▶ _ACTIVITY_: In how many lines of the records below does the word "gripper" appear? Answer with the number alone.
*****
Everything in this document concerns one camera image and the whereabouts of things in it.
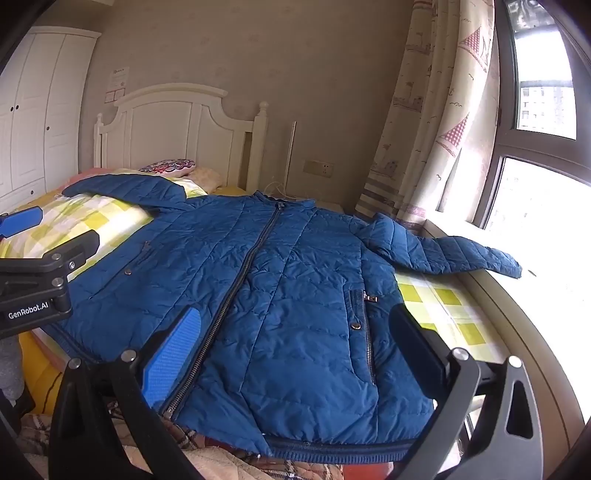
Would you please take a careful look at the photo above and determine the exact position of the pink yellow quilt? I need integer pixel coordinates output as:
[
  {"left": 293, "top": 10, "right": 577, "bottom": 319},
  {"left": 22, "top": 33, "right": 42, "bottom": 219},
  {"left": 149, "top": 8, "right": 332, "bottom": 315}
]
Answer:
[{"left": 18, "top": 332, "right": 65, "bottom": 411}]

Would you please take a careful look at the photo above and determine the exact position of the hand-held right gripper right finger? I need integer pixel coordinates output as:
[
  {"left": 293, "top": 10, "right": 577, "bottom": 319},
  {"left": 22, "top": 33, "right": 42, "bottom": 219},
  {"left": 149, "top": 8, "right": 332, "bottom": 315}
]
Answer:
[{"left": 389, "top": 305, "right": 546, "bottom": 480}]

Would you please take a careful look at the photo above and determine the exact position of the yellow checked bed sheet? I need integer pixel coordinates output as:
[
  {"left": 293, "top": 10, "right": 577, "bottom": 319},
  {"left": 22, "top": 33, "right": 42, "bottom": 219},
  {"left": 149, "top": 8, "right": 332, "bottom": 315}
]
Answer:
[{"left": 0, "top": 168, "right": 509, "bottom": 365}]

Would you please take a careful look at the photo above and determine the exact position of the colourful print pillow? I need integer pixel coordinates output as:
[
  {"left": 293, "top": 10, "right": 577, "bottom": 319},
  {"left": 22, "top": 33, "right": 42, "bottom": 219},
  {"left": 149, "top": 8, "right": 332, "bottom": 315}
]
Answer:
[{"left": 139, "top": 158, "right": 197, "bottom": 177}]

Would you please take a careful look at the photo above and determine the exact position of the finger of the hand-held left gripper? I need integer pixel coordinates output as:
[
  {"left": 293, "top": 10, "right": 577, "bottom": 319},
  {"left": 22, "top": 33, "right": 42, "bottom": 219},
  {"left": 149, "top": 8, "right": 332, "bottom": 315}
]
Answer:
[
  {"left": 0, "top": 230, "right": 101, "bottom": 287},
  {"left": 0, "top": 207, "right": 44, "bottom": 239}
]

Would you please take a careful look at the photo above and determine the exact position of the white pole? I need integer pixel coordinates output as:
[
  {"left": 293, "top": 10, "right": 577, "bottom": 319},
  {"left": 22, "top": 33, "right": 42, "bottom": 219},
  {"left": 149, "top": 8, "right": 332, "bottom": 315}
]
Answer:
[{"left": 285, "top": 121, "right": 297, "bottom": 195}]

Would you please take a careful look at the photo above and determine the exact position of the beige pillow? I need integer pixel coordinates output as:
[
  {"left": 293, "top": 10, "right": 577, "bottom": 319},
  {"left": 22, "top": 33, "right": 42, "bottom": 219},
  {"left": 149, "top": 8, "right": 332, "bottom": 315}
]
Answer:
[{"left": 187, "top": 167, "right": 223, "bottom": 193}]

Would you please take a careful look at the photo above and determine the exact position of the person's left forearm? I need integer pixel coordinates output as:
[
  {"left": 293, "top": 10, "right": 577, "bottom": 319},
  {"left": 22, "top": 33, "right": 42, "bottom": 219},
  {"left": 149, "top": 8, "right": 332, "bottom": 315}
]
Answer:
[{"left": 0, "top": 337, "right": 25, "bottom": 402}]

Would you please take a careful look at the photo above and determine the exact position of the window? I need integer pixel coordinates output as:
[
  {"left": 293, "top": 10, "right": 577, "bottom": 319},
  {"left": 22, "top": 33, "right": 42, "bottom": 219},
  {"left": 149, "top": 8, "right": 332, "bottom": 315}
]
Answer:
[{"left": 475, "top": 0, "right": 591, "bottom": 278}]

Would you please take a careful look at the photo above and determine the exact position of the white wardrobe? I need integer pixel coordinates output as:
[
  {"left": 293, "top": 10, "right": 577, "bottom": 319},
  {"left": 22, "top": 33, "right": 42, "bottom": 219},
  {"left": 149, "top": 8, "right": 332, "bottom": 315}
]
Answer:
[{"left": 0, "top": 26, "right": 102, "bottom": 199}]

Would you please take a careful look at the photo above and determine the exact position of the printed beige curtain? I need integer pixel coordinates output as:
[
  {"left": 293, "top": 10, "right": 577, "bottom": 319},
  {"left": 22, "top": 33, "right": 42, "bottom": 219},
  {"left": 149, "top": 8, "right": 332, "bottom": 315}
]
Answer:
[{"left": 358, "top": 0, "right": 502, "bottom": 222}]

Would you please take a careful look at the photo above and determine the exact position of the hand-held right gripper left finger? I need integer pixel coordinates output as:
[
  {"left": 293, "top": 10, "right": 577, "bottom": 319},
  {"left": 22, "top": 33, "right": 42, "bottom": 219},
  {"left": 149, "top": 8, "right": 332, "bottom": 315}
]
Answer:
[{"left": 48, "top": 305, "right": 218, "bottom": 480}]

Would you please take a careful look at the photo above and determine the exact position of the blue quilted jacket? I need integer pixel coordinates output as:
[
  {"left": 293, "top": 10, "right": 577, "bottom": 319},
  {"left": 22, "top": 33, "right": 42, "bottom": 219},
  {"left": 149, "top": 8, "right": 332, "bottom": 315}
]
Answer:
[{"left": 46, "top": 174, "right": 522, "bottom": 462}]

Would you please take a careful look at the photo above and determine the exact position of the white bed headboard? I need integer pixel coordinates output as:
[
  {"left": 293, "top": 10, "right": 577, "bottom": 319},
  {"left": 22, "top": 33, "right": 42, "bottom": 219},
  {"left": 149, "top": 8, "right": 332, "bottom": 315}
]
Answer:
[{"left": 93, "top": 83, "right": 269, "bottom": 192}]

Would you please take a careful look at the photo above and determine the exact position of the plaid blanket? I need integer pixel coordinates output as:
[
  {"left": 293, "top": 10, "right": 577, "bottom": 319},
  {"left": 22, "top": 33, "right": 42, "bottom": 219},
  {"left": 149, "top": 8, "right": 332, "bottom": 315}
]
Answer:
[{"left": 18, "top": 401, "right": 398, "bottom": 480}]

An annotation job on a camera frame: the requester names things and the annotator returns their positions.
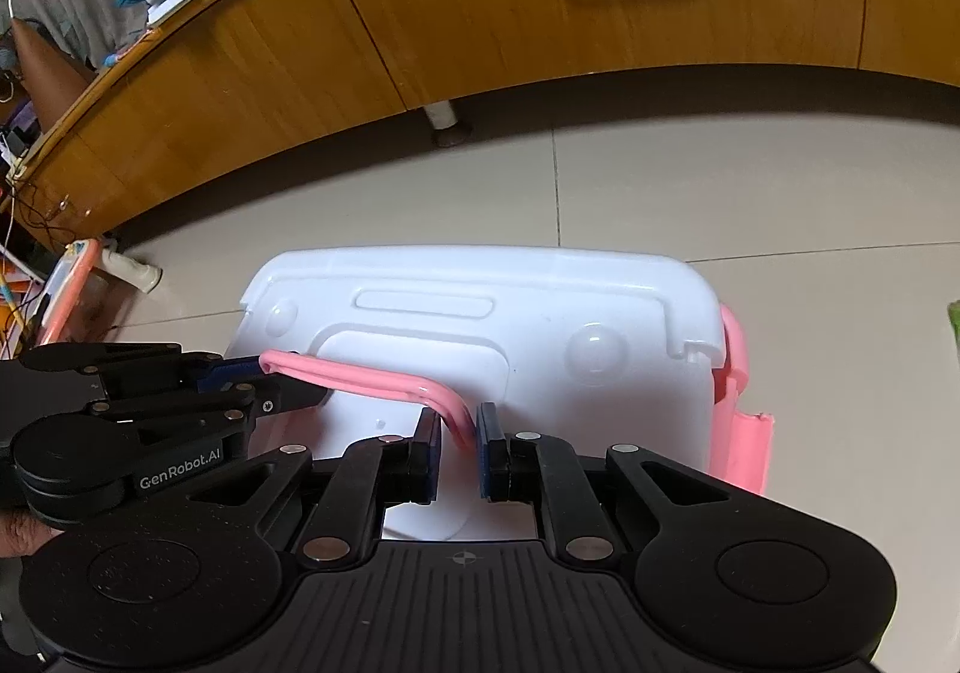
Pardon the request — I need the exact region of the pink plastic storage bin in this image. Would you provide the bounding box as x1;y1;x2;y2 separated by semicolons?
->
711;302;775;496

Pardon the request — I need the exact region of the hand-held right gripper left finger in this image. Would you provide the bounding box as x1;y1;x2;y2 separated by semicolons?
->
150;409;443;563

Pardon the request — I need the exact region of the person's left hand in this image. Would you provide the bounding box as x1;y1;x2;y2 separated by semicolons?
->
0;508;65;561

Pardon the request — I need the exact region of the white cabinet leg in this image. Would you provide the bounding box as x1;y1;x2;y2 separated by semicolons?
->
424;103;470;145

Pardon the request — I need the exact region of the wooden cabinet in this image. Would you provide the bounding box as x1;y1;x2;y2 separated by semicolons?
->
0;0;960;247

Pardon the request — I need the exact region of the white lid with pink handle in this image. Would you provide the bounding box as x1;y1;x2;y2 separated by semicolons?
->
223;244;727;543

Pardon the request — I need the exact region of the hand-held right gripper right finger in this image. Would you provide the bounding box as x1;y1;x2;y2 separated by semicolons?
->
476;401;758;565

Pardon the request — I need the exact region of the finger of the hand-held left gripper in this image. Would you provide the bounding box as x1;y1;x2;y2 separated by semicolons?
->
*****
▶ _SOLUTION TO THIS EXERCISE_: 6